Performing this tuning can be complicated and risky. You have to tune NT software and set processor affinities via a Registry editor because Microsoft doesn't provide any other tools for NT 4.0. NT 5.0 will include a symmetric multiprocessing (SMP) tuning utility.

If you don't want to wait for NT 5.0, you can use third-party tools to tune NT safely. The Windows NT Magazine Lab Guys tested two tuning products. MCSB Technology's AutoPilot P/SA is a tool that makes tuning configuration decisions. NCR's SMP Utilization Manager 2.5, reviewed on page 80, is a full-blown GUI tool that lets you set and reset tuning parameters.


AutoPilot P/SA
Systems administrators and IS managers must squeeze every ounce of performance from their Windows NT servers. The Windows NT Magazine Lab Guys use many tools to tweak our servers for fast I/O, few collisions, and maximum performance. The Lab is always looking for new products to improve system performance.

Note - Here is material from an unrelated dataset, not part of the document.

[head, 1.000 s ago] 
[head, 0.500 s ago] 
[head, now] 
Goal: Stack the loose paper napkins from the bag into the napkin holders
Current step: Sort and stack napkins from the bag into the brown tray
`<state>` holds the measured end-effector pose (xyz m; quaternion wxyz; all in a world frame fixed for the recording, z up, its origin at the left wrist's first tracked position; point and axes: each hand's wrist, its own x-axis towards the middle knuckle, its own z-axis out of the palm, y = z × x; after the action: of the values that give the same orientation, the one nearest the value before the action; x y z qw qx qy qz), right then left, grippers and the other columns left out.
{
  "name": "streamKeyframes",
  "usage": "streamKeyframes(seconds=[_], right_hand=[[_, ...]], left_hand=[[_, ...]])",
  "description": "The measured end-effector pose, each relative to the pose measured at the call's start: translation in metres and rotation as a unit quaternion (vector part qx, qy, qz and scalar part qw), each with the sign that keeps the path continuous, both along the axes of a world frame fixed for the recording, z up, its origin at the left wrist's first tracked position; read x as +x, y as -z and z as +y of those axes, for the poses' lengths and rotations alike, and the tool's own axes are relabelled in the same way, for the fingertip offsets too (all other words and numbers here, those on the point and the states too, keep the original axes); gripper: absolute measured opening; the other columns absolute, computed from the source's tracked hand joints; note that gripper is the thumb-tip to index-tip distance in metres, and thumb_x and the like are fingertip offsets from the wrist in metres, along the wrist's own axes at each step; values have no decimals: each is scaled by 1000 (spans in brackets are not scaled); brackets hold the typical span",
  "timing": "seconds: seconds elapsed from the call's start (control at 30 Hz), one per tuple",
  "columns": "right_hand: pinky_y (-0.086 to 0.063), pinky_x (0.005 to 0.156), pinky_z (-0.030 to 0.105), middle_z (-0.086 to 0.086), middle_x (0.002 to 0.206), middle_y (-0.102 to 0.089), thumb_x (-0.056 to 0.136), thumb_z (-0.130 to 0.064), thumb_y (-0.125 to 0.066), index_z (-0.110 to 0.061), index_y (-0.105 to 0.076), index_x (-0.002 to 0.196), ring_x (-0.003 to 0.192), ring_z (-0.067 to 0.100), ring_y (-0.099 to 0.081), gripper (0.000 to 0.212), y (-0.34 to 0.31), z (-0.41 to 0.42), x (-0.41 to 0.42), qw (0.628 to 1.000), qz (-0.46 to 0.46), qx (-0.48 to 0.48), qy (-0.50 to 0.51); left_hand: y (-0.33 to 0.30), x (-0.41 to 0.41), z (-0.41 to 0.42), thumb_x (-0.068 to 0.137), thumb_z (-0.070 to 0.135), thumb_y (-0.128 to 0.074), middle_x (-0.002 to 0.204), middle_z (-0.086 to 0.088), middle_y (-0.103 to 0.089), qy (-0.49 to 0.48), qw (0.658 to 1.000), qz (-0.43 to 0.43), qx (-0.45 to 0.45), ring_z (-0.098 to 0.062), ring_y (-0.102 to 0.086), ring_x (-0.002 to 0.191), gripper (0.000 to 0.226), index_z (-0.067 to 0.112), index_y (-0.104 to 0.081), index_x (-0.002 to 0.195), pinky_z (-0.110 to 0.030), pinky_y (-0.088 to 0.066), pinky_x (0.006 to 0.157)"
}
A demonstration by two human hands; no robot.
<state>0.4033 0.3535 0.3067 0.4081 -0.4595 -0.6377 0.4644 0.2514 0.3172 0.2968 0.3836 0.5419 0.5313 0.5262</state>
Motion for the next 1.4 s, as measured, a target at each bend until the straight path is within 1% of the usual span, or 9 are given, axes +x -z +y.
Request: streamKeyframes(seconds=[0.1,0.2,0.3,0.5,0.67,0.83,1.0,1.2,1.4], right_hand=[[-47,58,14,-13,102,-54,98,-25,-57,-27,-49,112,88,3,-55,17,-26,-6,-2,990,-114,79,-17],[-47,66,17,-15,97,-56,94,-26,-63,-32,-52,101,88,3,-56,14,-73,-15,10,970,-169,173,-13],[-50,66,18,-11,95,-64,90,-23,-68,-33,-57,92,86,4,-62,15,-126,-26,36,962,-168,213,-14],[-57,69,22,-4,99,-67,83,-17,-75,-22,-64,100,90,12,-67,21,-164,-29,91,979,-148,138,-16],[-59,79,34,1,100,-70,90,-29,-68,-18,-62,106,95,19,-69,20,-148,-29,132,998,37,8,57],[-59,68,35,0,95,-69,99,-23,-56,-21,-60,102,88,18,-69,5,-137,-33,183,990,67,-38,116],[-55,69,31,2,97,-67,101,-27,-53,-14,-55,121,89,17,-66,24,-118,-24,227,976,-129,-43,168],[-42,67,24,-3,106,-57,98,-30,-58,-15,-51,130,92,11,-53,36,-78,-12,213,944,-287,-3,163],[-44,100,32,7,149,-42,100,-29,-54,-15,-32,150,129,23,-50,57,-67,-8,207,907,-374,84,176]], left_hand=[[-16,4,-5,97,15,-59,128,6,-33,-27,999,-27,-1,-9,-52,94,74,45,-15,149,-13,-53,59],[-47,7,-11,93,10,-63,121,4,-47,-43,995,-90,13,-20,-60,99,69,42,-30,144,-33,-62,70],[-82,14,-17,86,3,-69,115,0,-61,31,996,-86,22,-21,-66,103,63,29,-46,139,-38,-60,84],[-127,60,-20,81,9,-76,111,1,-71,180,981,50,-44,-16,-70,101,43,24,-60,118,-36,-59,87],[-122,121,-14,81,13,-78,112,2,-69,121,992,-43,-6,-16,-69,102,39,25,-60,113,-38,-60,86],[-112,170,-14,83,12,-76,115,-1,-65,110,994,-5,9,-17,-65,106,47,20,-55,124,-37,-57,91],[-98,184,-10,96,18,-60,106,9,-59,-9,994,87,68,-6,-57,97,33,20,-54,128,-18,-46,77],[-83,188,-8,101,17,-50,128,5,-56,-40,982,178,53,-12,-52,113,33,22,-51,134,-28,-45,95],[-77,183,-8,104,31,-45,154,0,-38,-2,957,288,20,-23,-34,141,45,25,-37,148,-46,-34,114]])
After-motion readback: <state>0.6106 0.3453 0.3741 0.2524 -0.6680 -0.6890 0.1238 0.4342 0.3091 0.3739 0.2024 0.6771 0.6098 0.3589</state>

MCSB Technology's Performance Assistant Family consists of three products: Resource and Data Activity Repository (RADAR), Performance Tool Kit (PTK), and AutoPilot Performance/Scalability Accelerator (P/SA). RADAR is a data repository tool that accumulates and stores system performance information. PTK lets you access the data in the repository. AutoPilot P/SA uses the information to adjust how the system distributes the workload among the processors.

I tested AutoPilot, which separates facets of its functionality into parts that you can combine into loadable run-time modules. These modules let you collect data in various forms to generate a series of system thread and environmental recommendations for optimizing system performance. Collectively, the modules detect and react to conditions that impede system performance, including resource contention, high cache miss rates, and thread starvation.

AutoPilot works with the NT scheduler to make informed decisions concerning threads you select to run. AutoPilot's collection modules gather system data and pass it to algorithm and environmental modules. These modules use the data to detect potential performance problems. AutoPilot determines how to optimize the system workload.

I tested AutoPilot's performance on a name-brand server with four 200MHz Pentium Pro processors, 512KB Level 2 cache, 2GB of RAM, a 3.5" drive, a CD-ROM drive, two SCSI 4.5GB hard disks, an Adaptec 7880 SCSI controller, and an Adaptec 6944-UW four-port network card. I inserted the AutoPilot CD-ROM into my test server and accessed the setup file from the CD-ROM's root directory.

The installation wizard walks you through each step and prompts you to update system files if necessary. When you update the system files, AutoPilot reboots the system to update the appropriate run-time files. After the installation finishes, you must reboot the system again to start the AutoPilot service.

An AutoPilot icon appears in the tool tray in the lower right corner of your screen. Right-click the icon to open the AutoPilot P/SA Properties dialog box. AutoPilot is simple to use. Select the AutoPilot2 check box in the Modules tab, as Screen 1 shows, to load all the modules. To view individual modules, click the plus symbol (+) next to the AutoPilot2 check box. AutoPilot's modules are NT device drivers that dynamically load if you select their check box and unload if you clear their check box.

The AutoPilot service starts manually by default, but you can configure it to start automatically. Click the word AutoPilot2 and click Properties to open the General tab. Select the Enable automatic startup check box, and click OK. AutoPilot will then start automatically after each system boot.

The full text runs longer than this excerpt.